Segment Start: Data to use

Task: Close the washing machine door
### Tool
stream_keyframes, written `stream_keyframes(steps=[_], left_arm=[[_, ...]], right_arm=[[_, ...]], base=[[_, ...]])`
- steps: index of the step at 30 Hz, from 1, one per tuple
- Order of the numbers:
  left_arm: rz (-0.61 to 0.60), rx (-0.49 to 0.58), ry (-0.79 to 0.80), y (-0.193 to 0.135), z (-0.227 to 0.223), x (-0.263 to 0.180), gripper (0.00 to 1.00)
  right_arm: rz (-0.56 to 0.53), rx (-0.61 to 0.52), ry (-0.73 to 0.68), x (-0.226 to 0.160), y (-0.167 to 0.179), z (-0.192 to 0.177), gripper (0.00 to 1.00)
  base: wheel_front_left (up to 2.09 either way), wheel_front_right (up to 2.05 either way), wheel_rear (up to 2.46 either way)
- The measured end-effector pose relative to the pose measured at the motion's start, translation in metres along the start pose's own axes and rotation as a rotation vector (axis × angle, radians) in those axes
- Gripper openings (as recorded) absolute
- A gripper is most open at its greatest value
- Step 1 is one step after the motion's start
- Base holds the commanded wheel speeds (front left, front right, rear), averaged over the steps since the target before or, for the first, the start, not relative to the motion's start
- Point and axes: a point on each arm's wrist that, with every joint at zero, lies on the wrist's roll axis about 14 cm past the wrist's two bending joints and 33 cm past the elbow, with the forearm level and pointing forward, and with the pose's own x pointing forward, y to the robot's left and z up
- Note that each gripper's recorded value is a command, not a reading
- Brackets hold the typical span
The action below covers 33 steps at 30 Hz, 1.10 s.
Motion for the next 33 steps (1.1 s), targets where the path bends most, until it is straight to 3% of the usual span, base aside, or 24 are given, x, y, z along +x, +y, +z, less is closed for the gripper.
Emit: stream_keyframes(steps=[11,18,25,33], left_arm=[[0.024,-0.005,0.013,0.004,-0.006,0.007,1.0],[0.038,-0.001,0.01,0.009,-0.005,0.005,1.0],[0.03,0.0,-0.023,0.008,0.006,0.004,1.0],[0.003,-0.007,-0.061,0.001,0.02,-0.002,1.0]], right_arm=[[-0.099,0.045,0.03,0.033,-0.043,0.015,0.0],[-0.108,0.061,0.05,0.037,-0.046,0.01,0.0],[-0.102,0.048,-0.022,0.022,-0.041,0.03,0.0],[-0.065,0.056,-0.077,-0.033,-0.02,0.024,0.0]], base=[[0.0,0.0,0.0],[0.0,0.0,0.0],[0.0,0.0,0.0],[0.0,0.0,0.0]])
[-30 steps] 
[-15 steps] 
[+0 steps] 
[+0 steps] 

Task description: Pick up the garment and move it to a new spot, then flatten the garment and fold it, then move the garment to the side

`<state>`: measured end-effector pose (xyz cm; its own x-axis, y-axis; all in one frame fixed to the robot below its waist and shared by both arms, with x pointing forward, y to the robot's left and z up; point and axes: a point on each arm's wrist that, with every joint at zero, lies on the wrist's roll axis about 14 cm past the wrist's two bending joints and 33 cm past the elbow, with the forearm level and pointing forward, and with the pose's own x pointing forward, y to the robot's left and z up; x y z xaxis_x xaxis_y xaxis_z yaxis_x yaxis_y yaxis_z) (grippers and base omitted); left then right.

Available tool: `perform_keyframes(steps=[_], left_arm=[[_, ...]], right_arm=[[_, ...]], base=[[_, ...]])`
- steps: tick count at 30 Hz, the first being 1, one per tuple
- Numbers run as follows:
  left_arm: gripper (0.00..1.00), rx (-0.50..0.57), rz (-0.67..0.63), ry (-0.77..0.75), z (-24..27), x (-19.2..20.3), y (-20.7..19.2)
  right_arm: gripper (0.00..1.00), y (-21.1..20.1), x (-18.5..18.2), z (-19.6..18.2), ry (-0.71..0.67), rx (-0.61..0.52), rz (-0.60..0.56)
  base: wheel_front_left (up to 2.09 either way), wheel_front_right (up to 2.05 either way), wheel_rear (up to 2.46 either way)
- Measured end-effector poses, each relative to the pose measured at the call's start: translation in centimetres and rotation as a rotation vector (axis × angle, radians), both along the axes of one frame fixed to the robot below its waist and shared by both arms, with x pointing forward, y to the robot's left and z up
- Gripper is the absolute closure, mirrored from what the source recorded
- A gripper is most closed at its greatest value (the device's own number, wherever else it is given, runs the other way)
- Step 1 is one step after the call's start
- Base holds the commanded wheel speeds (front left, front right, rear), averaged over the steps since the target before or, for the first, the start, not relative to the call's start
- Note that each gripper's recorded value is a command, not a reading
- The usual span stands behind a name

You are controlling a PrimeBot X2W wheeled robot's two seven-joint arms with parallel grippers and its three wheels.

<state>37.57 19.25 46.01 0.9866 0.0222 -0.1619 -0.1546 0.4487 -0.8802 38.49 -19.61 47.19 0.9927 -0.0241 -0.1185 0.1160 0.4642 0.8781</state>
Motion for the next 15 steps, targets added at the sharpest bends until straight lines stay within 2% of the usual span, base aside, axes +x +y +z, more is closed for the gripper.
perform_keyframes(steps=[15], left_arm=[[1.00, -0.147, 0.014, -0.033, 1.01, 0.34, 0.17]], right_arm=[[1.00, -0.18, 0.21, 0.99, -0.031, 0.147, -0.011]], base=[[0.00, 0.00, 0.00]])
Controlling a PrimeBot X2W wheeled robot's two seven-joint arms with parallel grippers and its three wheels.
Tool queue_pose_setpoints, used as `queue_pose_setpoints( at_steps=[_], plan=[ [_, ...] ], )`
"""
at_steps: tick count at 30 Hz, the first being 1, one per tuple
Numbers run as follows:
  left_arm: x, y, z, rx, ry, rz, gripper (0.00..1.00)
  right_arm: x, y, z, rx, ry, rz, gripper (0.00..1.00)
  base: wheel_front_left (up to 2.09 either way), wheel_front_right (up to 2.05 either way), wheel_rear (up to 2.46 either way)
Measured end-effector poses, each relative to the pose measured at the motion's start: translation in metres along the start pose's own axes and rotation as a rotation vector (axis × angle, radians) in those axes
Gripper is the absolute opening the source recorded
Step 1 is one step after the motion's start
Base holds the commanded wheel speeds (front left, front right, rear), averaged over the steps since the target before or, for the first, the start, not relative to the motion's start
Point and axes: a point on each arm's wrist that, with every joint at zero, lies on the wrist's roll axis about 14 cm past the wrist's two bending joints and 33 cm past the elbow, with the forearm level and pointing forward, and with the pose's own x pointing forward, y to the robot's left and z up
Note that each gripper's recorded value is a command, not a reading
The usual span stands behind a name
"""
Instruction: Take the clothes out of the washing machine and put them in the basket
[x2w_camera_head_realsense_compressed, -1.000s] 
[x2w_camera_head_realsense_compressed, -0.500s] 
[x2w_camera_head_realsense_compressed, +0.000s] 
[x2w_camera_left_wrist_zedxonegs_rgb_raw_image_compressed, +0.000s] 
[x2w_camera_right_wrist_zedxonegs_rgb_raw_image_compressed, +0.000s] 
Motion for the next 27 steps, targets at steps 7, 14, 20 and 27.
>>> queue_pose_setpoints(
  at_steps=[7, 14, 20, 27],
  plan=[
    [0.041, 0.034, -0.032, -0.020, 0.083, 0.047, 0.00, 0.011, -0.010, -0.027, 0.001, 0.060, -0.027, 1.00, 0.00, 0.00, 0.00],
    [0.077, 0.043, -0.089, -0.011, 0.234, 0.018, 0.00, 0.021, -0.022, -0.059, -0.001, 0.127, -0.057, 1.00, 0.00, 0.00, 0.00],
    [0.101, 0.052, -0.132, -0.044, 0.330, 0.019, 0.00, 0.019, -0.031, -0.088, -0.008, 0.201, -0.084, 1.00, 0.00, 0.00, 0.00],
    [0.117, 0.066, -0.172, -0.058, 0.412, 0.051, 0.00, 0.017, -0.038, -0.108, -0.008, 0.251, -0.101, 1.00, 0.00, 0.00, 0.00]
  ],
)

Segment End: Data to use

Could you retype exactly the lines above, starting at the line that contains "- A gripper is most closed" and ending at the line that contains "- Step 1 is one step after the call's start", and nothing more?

## Reply to the exercise
- A gripper is most closed at its greatest value (the device's own number, wherever else it is given, runs the other way)
- Step 1 is one step after the call's start

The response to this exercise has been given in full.